Once, a noble poet told me that Blood makes the Blade Holy. I felt the emphasis of this truth in my family. Things that should have been simple were drawn out, feelings that should have been shallow were filled with depth that I couldn’t ignore. Dearest Moon Father, I still wait for you to hear my words and return to us with understanding.
Forgive me, I’ve told this story so many times that blurs and mixes. Ri’ywer, the renowned, the proclaimed trading king of Secunda’s Fall, Torval. His reputation preceded him, often we would meet travelers whom had heard of him from afar. It was quite something to see the results of his work, life seemed to grow from his fingertips. As he developed the world around him, I stayed home with our clan mother. Such a loving yet wise woman, I wonder if she noticed how long ago the resentment began to fester.
First he began with our village, it feels ironic that he started with the children. He created a place of recreation for our youth, a hunting club of sorts. Those were some of my earliest memories, moon son to the founder of the Torval Hunters, one would think life couldn’t be more. Once the litter was organized the elders could handle the more complicated matters, expanding our town and establishing connections through Torval and surrounding areas.
The harbor expanded, traders patted down and marked the path for more and like a clock with no hands the world I knew changed and refused to stop. The outsiders came; sometimes they brought disease, sometimes they *** and beat our youth, my friends. Yet sometimes they brought or needed goods and our people hungered for it so we thanked our assailants and they revered Ri’ywer as their fearless leader. Secunda’s Fall grew and in ways it flourished.
It amazed me how time changed things. Eventually the wise woman of our clan discovered a way to refine moon sugar from our bay and we became the northernmost town we’d heard of with that luxury. In fact, at that point our town had become self sufficient. The Hunters had become renowned, and much of the others were grown enough to fish and harvest, with a source of moon sugar our village had all it needed. However, with established traders and daily visitors, soon the moon sugar was just more grease for our booming economy.
I didn’t think of us as reliant on the outsiders, I didn’t want to. I wanted to believe like the others that Ri’ywer would intervene when we needed him to. The Imperials came with their gold and trinkets and their wealth. Prior we’d seen mostly our own kin, khajiit’s from the jungles and sands. Occasionally we’d have a bosmer or two, usually mediating on behalf of their king for attacks from the borders, but these Imperials were truly foreign.
They came in leagues, never in a group smaller than twenty clad in armor, smelling of cheap liquor. They bartered and bustled and treated us just as sorely as any other outsiders, if not worse.
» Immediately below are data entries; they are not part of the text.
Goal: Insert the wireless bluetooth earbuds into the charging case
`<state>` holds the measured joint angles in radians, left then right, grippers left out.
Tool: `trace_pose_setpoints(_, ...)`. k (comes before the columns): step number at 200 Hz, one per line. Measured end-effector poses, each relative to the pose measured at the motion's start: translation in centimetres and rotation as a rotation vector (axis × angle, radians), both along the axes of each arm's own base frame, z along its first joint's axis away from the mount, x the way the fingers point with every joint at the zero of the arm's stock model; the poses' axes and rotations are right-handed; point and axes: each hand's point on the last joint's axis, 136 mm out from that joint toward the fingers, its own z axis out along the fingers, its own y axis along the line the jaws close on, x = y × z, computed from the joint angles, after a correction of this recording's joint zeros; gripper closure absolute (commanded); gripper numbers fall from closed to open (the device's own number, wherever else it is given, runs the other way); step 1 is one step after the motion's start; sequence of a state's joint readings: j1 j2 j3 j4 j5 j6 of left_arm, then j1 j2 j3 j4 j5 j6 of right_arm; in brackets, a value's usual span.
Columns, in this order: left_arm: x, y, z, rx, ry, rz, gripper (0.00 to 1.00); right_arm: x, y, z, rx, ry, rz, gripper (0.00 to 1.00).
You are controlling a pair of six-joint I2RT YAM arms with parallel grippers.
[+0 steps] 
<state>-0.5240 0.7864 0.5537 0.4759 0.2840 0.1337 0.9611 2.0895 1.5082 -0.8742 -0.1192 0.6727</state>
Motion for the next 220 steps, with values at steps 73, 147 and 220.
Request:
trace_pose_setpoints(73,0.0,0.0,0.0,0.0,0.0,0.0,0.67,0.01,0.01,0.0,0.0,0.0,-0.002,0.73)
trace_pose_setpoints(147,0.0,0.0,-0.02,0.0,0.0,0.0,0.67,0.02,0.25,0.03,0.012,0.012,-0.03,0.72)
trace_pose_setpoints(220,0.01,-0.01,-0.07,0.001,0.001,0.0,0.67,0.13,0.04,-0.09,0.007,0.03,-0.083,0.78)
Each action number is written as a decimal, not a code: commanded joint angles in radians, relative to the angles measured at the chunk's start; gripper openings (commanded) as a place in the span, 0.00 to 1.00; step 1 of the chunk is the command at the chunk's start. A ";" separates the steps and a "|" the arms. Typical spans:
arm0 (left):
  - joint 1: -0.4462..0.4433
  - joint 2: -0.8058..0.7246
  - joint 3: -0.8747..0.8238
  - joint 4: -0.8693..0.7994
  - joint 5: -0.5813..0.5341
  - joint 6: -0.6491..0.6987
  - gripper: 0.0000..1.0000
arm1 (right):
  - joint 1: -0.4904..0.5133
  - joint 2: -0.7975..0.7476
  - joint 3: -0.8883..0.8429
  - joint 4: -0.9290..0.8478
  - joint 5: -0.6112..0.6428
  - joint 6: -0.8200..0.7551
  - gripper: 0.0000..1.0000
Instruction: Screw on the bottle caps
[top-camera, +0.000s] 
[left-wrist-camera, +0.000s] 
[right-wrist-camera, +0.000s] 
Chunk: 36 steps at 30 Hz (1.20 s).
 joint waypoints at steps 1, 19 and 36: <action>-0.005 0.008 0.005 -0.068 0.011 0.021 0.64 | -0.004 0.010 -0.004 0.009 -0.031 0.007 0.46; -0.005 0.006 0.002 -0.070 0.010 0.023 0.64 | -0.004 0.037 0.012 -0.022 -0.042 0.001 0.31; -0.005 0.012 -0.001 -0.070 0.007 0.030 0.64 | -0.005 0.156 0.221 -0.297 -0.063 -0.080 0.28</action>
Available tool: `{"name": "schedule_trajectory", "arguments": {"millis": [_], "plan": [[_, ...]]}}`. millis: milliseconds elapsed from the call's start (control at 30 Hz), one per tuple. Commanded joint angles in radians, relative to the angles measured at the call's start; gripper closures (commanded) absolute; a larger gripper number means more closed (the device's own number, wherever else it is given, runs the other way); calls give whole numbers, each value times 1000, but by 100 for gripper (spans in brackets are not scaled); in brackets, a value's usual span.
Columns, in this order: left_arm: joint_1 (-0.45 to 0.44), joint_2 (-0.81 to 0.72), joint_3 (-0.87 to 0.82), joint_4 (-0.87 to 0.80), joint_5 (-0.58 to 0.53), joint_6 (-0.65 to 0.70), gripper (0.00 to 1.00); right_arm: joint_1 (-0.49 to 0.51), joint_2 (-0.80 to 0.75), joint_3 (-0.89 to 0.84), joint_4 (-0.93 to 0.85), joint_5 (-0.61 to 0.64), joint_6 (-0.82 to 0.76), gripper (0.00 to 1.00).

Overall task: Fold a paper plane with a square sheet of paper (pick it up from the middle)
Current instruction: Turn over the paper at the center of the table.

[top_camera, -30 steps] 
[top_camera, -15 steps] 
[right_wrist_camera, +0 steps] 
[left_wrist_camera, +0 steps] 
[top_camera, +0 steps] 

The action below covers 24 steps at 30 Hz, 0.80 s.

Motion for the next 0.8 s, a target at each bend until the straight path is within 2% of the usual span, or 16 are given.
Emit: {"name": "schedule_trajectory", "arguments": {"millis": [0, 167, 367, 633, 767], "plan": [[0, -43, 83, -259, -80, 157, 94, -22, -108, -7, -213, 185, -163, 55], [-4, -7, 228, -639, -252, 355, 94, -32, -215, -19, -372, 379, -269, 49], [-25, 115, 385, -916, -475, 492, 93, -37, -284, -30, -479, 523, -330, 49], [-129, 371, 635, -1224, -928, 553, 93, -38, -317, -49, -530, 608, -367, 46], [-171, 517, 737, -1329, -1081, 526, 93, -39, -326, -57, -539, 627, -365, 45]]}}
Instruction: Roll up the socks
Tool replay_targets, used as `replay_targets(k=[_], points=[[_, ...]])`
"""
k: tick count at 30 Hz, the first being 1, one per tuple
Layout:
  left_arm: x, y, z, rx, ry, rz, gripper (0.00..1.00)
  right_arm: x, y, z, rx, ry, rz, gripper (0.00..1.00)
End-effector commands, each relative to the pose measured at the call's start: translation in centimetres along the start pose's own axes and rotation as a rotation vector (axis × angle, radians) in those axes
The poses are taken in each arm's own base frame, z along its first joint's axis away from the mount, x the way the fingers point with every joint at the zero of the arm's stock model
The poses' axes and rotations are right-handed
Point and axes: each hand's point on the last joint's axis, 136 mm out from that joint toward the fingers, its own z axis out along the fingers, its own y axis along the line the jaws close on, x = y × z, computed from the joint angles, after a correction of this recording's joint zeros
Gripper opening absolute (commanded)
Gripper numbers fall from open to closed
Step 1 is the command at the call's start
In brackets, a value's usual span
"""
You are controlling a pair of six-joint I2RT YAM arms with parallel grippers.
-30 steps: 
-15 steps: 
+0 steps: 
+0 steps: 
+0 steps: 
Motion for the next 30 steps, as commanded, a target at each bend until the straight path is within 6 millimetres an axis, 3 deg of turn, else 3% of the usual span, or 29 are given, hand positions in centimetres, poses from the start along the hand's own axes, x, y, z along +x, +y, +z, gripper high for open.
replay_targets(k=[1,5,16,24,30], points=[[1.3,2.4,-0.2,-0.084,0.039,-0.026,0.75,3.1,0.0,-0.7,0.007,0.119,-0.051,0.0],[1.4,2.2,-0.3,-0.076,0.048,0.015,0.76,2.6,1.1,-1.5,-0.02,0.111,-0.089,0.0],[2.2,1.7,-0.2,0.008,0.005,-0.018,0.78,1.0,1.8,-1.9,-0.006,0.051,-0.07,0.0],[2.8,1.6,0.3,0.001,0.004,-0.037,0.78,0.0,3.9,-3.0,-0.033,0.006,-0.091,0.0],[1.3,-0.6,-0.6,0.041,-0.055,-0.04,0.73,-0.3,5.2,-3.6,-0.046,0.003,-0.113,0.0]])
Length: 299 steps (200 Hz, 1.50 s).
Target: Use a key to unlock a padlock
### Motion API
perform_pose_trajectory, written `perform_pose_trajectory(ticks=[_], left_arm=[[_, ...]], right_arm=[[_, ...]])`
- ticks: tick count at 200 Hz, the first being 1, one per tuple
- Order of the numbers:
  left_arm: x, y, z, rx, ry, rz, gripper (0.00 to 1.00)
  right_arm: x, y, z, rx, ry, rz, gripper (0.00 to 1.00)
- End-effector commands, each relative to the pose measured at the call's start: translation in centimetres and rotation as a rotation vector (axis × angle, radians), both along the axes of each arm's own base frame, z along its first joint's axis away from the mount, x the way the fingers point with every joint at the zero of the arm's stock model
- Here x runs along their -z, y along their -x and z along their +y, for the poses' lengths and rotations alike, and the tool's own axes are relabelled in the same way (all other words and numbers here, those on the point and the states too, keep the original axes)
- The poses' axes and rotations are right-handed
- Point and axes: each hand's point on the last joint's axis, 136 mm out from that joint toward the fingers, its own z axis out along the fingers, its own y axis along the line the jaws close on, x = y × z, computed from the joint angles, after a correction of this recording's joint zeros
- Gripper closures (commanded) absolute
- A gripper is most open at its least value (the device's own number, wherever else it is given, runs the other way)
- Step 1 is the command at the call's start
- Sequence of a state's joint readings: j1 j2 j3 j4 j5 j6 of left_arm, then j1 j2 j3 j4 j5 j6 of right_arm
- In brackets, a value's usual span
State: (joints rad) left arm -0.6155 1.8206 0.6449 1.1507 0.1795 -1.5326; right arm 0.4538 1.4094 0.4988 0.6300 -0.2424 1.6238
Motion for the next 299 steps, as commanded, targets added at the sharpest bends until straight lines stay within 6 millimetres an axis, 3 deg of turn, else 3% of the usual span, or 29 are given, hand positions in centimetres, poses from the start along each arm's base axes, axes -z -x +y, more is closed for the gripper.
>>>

Later the elders would tell me that it was for our protection, for the good of the clan that we sided with the Imperials. I never understood, what good was protection if you had no honor left to protect?
Of course, Ri’ywer was the spearhead of negotiations, this truly is my judgment of him after all. Where valiant strength and cunning were hoped for, those hopes were met with feebleness. The city grew, more flooded in, the young grew older each with their own burning ambitions. Many of those that left the town were captured and enslaved by the clever Imperials. The thjizzinri protected them stating we couldn’t be certain it was the Imperials, and we did not want to start a war.
Secunda’s Fall will be absorbed into the greater city of Torval. It is through this great expansion that I worry our town gained power, but lost identity. I left eventually, I didn’t want to watch. I had thought that the departure of his moon son would stimulate his understanding, however Ri’ywer remains knee deep in governing of his city.